## What this task involves
Without a single alteration, write the listing out again.

□ □ □

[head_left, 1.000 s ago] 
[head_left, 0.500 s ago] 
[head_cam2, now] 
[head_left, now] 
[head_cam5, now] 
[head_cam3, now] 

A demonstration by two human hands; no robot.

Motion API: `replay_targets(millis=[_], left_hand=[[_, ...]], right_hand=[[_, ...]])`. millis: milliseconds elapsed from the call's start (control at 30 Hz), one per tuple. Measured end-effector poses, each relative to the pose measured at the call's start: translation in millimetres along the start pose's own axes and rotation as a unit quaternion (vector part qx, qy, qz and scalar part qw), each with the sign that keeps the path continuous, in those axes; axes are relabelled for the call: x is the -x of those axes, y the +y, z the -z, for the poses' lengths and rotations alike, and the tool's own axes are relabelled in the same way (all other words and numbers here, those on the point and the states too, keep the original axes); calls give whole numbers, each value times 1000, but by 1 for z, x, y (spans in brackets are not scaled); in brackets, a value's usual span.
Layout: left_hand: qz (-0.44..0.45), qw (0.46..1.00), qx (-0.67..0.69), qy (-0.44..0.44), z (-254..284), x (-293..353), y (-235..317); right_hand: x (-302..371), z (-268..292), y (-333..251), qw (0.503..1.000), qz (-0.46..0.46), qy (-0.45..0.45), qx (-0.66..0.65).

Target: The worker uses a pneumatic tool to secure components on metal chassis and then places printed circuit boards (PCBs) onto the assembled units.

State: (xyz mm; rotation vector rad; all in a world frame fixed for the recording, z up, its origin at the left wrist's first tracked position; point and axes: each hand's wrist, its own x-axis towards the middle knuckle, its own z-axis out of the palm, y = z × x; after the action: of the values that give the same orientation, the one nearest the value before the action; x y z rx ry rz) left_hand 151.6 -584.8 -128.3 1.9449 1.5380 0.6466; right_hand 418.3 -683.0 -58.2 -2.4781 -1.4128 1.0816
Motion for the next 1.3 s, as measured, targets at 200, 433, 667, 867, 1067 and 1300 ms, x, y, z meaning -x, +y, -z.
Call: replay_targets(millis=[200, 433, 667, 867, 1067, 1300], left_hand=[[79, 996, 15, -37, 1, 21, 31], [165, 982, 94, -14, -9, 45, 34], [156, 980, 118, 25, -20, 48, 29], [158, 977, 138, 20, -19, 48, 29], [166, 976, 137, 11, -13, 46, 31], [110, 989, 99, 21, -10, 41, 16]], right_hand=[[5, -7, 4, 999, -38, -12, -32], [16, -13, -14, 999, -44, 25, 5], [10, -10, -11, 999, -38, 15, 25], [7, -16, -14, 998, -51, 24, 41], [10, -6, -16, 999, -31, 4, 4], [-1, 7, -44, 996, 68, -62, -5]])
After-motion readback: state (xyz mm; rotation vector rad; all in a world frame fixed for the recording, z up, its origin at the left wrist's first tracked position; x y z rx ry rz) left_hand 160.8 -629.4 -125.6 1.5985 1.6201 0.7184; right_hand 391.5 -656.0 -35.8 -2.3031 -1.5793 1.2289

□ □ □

## Answer section
[head_left, 1.000 s ago] 
[head_left, 0.500 s ago] 
[head_cam2, now] 
[head_left, now] 
[head_cam5, now] 
[head_cam3, now] 

A demonstration by two human hands; no robot.

Motion API: `replay_targets(millis=[_], left_hand=[[_, ...]], right_hand=[[_, ...]])`. millis: milliseconds elapsed from the call's start (control at 30 Hz), one per tuple. Measured end-effector poses, each relative to the pose measured at the call's start: translation in millimetres along the start pose's own axes and rotation as a unit quaternion (vector part qx, qy, qz and scalar part qw), each with the sign that keeps the path continuous, in those axes; axes are relabelled for the call: x is the -x of those axes, y the +y, z the -z, for the poses' lengths and rotations alike, and the tool's own axes are relabelled in the same way (all other words and numbers here, those on the point and the states too, keep the original axes); calls give whole numbers, each value times 1000, but by 1 for z, x, y (spans in brackets are not scaled); in brackets, a value's usual span.
Layout: left_hand: qz (-0.44..0.45), qw (0.46..1.00), qx (-0.67..0.69), qy (-0.44..0.44), z (-254..284), x (-293..353), y (-235..317); right_hand: x (-302..371), z (-268..292), y (-333..251), qw (0.503..1.000), qz (-0.46..0.46), qy (-0.45..0.45), qx (-0.66..0.65).

Target: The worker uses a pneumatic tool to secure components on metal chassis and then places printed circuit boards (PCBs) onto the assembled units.

State: (xyz mm; rotation vector rad; all in a world frame fixed for the recording, z up, its origin at the left wrist's first tracked position; point and axes: each hand's wrist, its own x-axis towards the middle knuckle, its own z-axis out of the palm, y = z × x; after the action: of the values that give the same orientation, the one nearest the value before the action; x y z rx ry rz) left_hand 151.6 -584.8 -128.3 1.9449 1.5380 0.6466; right_hand 418.3 -683.0 -58.2 -2.4781 -1.4128 1.0816
Motion for the next 1.3 s, as measured, targets at 200, 433, 667, 867, 1067 and 1300 ms, x, y, z meaning -x, +y, -z.
Call: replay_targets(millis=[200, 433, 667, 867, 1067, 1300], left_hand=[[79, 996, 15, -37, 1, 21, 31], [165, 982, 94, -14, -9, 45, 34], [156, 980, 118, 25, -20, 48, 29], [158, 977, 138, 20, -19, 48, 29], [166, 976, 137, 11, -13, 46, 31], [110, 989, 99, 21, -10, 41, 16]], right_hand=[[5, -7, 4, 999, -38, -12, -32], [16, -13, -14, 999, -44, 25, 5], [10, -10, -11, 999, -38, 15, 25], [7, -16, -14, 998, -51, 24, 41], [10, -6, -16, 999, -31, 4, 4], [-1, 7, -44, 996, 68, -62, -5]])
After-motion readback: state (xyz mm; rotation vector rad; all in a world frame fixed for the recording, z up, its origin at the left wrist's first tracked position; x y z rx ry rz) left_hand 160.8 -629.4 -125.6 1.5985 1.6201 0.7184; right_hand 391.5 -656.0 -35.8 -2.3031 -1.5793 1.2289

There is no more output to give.